TASK BRIEF
Copy the listing exactly, images excluded.

AVAILABLE DATA
* * * *

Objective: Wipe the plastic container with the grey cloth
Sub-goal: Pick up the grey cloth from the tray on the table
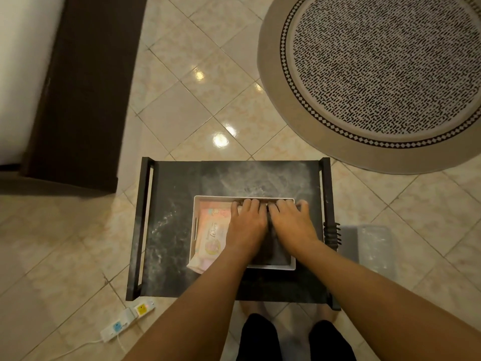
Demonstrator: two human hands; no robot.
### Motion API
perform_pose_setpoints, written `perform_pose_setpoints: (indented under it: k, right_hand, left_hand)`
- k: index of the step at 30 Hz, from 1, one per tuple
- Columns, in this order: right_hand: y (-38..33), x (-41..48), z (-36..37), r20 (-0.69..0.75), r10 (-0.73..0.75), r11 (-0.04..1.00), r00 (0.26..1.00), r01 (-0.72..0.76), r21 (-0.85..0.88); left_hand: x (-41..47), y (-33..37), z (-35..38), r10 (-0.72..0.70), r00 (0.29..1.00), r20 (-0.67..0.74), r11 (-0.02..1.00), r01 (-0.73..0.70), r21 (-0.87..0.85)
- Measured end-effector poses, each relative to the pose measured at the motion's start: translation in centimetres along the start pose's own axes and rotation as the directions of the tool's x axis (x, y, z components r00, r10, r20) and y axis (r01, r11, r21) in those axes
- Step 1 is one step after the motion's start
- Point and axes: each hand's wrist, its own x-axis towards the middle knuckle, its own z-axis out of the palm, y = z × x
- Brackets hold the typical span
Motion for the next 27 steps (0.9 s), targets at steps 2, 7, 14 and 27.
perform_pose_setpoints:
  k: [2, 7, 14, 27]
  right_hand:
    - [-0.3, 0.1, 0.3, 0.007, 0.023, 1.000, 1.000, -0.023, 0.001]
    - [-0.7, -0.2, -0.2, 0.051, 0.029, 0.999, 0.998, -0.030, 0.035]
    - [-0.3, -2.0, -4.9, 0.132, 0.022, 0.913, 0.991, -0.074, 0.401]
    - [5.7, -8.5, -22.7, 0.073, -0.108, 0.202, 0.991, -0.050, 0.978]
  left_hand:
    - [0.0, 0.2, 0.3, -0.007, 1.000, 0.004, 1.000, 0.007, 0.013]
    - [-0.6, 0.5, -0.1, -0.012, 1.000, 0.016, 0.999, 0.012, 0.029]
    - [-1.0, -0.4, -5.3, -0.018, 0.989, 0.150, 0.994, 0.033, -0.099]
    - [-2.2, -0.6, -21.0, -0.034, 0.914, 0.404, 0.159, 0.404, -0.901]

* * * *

THE COMPLETED TASK
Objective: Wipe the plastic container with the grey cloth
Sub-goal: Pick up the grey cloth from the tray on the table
Demonstrator: two human hands; no robot.
### Motion API
perform_pose_setpoints, written `perform_pose_setpoints: (indented under it: k, right_hand, left_hand)`
- k: index of the step at 30 Hz, from 1, one per tuple
- Columns, in this order: right_hand: y (-38..33), x (-41..48), z (-36..37), r20 (-0.69..0.75), r10 (-0.73..0.75), r11 (-0.04..1.00), r00 (0.26..1.00), r01 (-0.72..0.76), r21 (-0.85..0.88); left_hand: x (-41..47), y (-33..37), z (-35..38), r10 (-0.72..0.70), r00 (0.29..1.00), r20 (-0.67..0.74), r11 (-0.02..1.00), r01 (-0.73..0.70), r21 (-0.87..0.85)
- Measured end-effector poses, each relative to the pose measured at the motion's start: translation in centimetres along the start pose's own axes and rotation as the directions of the tool's x axis (x, y, z components r00, r10, r20) and y axis (r01, r11, r21) in those axes
- Step 1 is one step after the motion's start
- Point and axes: each hand's wrist, its own x-axis towards the middle knuckle, its own z-axis out of the palm, y = z × x
- Brackets hold the typical span
Motion for the next 27 steps (0.9 s), targets at steps 2, 7, 14 and 27.
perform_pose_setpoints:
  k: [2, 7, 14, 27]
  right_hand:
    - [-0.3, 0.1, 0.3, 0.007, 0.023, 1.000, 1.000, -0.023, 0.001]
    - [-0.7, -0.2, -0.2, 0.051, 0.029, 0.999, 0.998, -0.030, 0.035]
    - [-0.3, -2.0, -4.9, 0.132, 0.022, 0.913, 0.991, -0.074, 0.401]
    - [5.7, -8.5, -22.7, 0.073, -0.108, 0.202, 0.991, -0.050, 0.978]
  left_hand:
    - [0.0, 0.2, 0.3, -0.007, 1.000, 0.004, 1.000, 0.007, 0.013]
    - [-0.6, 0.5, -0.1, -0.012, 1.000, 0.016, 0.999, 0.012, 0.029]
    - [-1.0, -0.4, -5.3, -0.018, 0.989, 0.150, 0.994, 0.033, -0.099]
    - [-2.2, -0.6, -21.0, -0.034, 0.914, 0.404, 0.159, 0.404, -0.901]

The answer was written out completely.